Но больше всего его привлекали научные вопросы. Он видел, как работают дантисты, вырывая зубы на Пон-Неф, задавал вопросы в обсерватории, географу Делислю, присутствовал на операции катаракты, проводимой английским окулистом Вольхаузом, приобщался к секретам ковроткачества на мануфактуре гобеленов, а в Сорбонне воскликнул, обняв бюст Ришелье: «Я отдал бы половину моей империи, чтобы он научил меня управлять другой!» Однако, когда доктора обсуждали перед ним возможное объединение католических и ортодоксальных Церквей, он им ответил скромно, что совершенно не компетентен в этом вопросе, что его дело – управлять Россией и закончить войну со Швецией, но что он твердо обещает связать французских теологов с самыми видными церковнослужителями своей страны.
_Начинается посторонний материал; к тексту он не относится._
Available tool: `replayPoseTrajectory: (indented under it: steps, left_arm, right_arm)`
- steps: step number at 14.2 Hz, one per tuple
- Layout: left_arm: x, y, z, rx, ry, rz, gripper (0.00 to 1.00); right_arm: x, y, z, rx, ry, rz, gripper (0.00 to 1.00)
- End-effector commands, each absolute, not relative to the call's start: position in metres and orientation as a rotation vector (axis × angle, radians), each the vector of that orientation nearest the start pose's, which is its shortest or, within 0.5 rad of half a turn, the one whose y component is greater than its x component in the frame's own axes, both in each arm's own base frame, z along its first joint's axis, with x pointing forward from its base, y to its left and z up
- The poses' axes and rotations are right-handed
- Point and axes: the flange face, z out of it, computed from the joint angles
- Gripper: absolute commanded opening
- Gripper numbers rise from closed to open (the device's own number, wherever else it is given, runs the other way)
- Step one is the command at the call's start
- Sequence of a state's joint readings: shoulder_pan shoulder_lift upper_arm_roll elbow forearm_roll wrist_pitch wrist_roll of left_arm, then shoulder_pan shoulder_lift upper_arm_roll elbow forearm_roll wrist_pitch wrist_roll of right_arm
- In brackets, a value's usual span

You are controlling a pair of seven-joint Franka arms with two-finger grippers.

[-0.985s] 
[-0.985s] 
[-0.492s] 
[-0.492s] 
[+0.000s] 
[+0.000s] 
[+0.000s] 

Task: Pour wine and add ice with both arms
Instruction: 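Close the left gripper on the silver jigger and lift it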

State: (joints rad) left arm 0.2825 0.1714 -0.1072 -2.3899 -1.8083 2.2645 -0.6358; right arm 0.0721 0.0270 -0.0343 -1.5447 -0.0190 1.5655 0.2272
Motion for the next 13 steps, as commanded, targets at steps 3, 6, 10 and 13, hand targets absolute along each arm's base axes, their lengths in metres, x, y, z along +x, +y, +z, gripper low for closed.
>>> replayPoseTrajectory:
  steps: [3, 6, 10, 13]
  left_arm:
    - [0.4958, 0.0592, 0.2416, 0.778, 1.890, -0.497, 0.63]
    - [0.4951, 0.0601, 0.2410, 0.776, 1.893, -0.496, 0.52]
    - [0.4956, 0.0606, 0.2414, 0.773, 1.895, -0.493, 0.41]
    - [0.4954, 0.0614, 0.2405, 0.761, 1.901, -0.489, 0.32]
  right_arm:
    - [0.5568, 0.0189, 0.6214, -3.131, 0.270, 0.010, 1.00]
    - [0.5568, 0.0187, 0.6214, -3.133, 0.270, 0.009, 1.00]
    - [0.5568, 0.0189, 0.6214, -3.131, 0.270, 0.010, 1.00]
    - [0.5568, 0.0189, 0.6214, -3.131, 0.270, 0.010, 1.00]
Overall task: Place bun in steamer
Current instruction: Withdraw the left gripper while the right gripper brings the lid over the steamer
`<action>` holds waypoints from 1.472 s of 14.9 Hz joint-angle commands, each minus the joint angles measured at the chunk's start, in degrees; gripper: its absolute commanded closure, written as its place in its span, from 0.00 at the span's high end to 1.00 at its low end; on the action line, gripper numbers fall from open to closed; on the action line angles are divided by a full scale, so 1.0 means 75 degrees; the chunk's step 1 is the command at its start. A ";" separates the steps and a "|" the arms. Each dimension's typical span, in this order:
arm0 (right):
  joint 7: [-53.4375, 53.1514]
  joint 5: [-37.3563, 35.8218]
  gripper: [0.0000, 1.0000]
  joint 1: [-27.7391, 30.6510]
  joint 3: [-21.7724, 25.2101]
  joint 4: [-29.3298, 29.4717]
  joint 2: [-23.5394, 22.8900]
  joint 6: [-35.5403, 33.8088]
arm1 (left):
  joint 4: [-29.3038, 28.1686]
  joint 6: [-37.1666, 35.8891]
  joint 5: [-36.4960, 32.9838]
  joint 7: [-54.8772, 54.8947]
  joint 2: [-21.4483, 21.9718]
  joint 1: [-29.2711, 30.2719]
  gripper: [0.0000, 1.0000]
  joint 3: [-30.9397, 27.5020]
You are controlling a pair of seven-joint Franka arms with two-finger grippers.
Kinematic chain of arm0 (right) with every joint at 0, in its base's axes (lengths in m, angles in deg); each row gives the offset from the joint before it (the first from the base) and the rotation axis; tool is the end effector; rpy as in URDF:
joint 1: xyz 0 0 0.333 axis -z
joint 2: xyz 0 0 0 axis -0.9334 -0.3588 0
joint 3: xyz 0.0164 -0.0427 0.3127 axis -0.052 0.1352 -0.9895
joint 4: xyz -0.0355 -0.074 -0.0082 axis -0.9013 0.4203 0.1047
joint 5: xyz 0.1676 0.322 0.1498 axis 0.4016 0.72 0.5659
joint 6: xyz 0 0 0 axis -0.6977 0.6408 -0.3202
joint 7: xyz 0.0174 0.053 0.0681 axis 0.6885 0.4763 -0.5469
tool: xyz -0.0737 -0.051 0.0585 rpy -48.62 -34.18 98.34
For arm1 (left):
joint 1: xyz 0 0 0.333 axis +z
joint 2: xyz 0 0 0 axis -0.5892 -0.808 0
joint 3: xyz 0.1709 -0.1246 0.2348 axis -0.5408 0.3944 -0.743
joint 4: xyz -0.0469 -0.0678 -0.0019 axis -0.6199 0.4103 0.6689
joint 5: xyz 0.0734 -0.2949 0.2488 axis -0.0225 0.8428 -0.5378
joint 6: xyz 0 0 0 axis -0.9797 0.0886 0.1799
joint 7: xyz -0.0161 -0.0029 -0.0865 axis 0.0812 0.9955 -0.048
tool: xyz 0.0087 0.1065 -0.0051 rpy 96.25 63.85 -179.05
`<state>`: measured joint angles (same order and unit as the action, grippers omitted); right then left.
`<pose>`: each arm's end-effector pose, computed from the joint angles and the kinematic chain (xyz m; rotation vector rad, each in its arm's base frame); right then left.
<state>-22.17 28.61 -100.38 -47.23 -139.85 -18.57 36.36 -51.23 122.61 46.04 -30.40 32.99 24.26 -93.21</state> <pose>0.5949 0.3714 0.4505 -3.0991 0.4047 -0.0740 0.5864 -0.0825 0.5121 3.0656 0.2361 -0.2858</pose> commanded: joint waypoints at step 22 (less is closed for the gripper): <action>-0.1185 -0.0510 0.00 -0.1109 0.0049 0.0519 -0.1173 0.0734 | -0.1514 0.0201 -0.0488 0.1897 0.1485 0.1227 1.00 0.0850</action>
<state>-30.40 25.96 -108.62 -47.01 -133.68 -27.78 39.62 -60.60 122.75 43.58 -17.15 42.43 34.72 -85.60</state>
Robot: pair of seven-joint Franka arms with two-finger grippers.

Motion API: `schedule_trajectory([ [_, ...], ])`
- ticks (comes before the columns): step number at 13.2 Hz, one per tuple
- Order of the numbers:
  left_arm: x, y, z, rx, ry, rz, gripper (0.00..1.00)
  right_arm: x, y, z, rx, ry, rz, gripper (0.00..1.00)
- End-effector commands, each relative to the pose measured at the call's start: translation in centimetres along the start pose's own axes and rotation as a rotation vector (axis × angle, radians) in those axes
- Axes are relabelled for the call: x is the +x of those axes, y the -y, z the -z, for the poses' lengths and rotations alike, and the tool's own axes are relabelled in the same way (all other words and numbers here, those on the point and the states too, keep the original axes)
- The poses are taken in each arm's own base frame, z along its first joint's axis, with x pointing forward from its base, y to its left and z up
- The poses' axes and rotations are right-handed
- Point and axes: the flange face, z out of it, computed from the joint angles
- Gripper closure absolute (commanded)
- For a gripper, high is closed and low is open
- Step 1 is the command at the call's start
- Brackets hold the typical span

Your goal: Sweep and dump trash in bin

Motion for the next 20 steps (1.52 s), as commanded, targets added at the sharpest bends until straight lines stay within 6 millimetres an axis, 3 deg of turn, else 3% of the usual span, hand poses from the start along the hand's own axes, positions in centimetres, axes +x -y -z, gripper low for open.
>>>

11 июня он отправляется в Сен-Сире, ознакомиться со знаменитым учебным заведением, учрежденным мадам Ментенон, в котором воспитывались молодые дворянские девицы. Он захотел также встретиться с самой госпожой Ментенон, но супруга Людовика XIV, которой было в то время восемьдесят два года, легла в постель, чтобы избежать встречи с любопытным посетителем. Однако царь не привык отказывать себе в самых бестактных желаниях. Он толкнул дверь и вошел гигантскими шагами, открыл окна и отодвинул занавески у кровати, непринужденно посмотрел на старую женщину и сел у ее изголовья. «Он спросил у меня, больна ли я, – писала мадам Ментенон своей племяннице, мадам де Кайлю. – Я ответила, что да. Он стал интересоваться, чем я больна. Я ответила, что моя болезнь называется „глубокая старость“. Он не знал, что мне ответить, и, казалось, его толмач меня не слышит. Его визит был очень кратким. Он еще оставался в доме, но я не знаю, где».